Page MenuHomeFreeBSD

Fix handling of page wirings exec_map_first_page().
ClosedPublic

Authored by markj on Sep 23 2019, 5:24 PM.

Details

Summary

If the first page is not fully valid, or the attempt to page in
subsequent pages fails, we currently free the pages. However, the pages
may have already been resident and wired by mlock(). This can happen if
execve() attempts to activate an image which has been mlock()ed and
truncated.

Test Plan

syzkaller found the bug and generated a reproducer. I verified that this
patch fixes the crash triggered by that reproducer.

Diff Detail

Repository
rS FreeBSD src repository
Lint
Automatic diff as part of commit; lint not applicable.
Unit
Automatic diff as part of commit; unit tests not applicable.

Event Timeline

markj created this revision.Sep 23 2019, 5:24 PM
markj edited the summary of this revision. (Show Details)Sep 23 2019, 5:25 PM
markj edited the test plan for this revision. (Show Details)
markj added reviewers: alc, kib.
kib added a comment.Sep 23 2019, 6:05 PM

What is the point of deactivating them ? Inactive scan frees invalid pages upon encountering them.

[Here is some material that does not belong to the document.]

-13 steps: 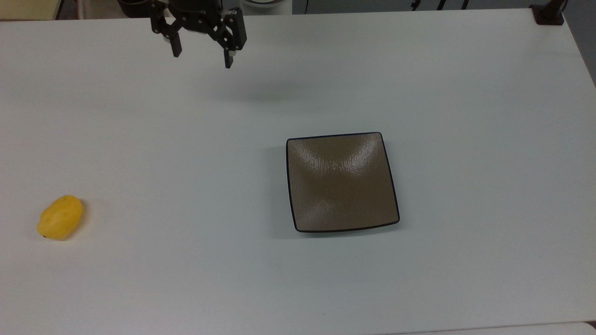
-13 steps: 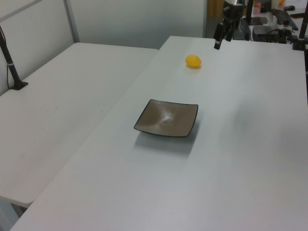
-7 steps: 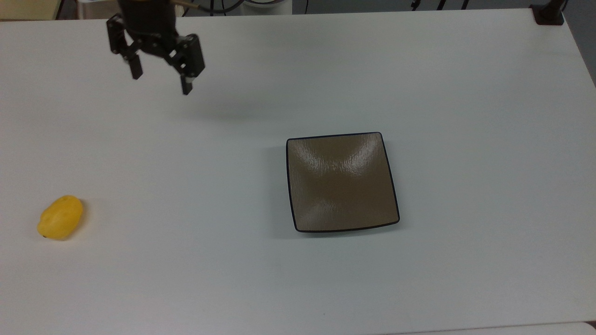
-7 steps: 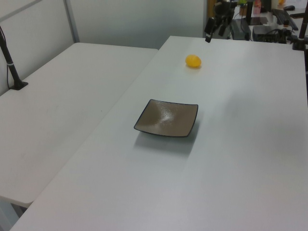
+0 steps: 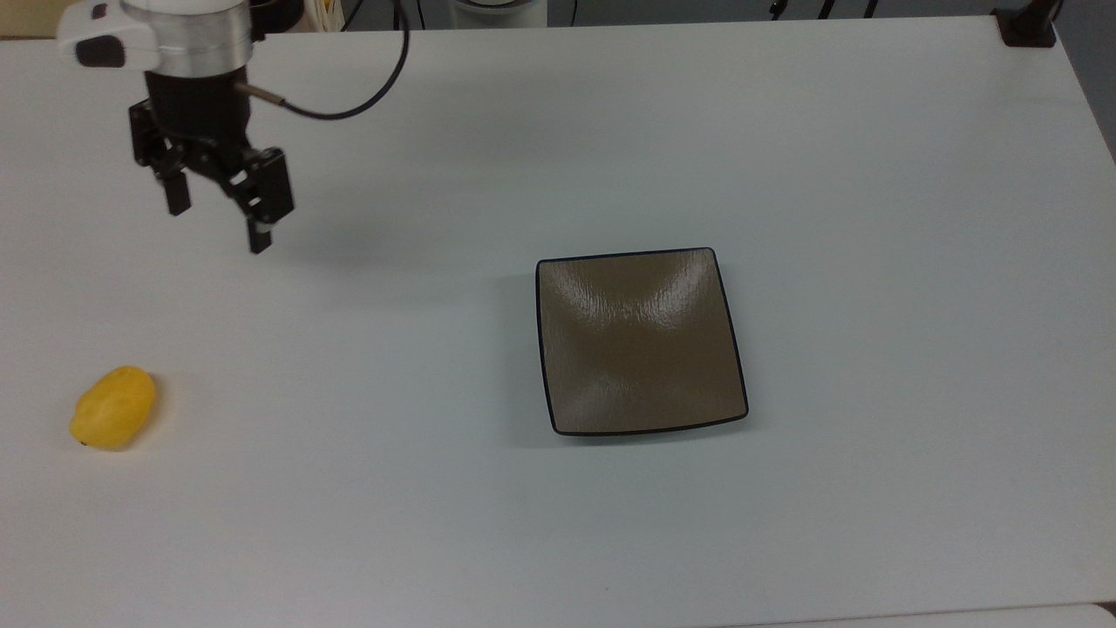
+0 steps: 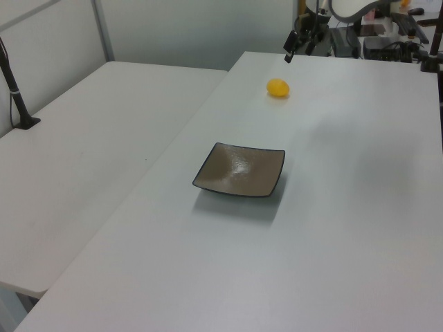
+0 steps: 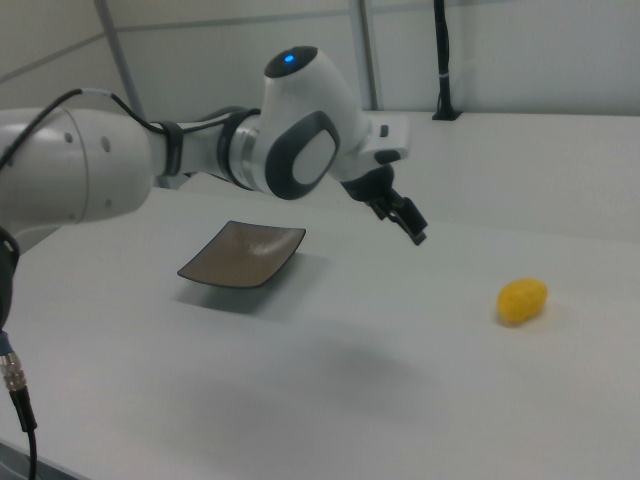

markj added a comment.Sep 23 2019, 6:07 PM
In D21767#474999, @kib wrote:

What is the point of deactivating them ? Inactive scan frees invalid pages upon encountering them.

As opposed to doing nothing? vm_page_deactivate_noreuse() ensures that the pages skip LRU, so the page daemon (which handles races with concurrent wirings) will free them sooner.

kib added a comment.Sep 23 2019, 6:10 PM
In D21767#474999, @kib wrote:

What is the point of deactivating them ? Inactive scan frees invalid pages upon encountering them.

As opposed to doing nothing? vm_page_deactivate_noreuse() ensures that the pages skip LRU, so the page daemon (which handles races with concurrent wirings) will free them sooner.

Instead of freeing them. If unwire returned true.

markj added a comment.Sep 23 2019, 6:17 PM
In D21767#475003, @kib wrote:
In D21767#474999, @kib wrote:

What is the point of deactivating them ? Inactive scan frees invalid pages upon encountering them.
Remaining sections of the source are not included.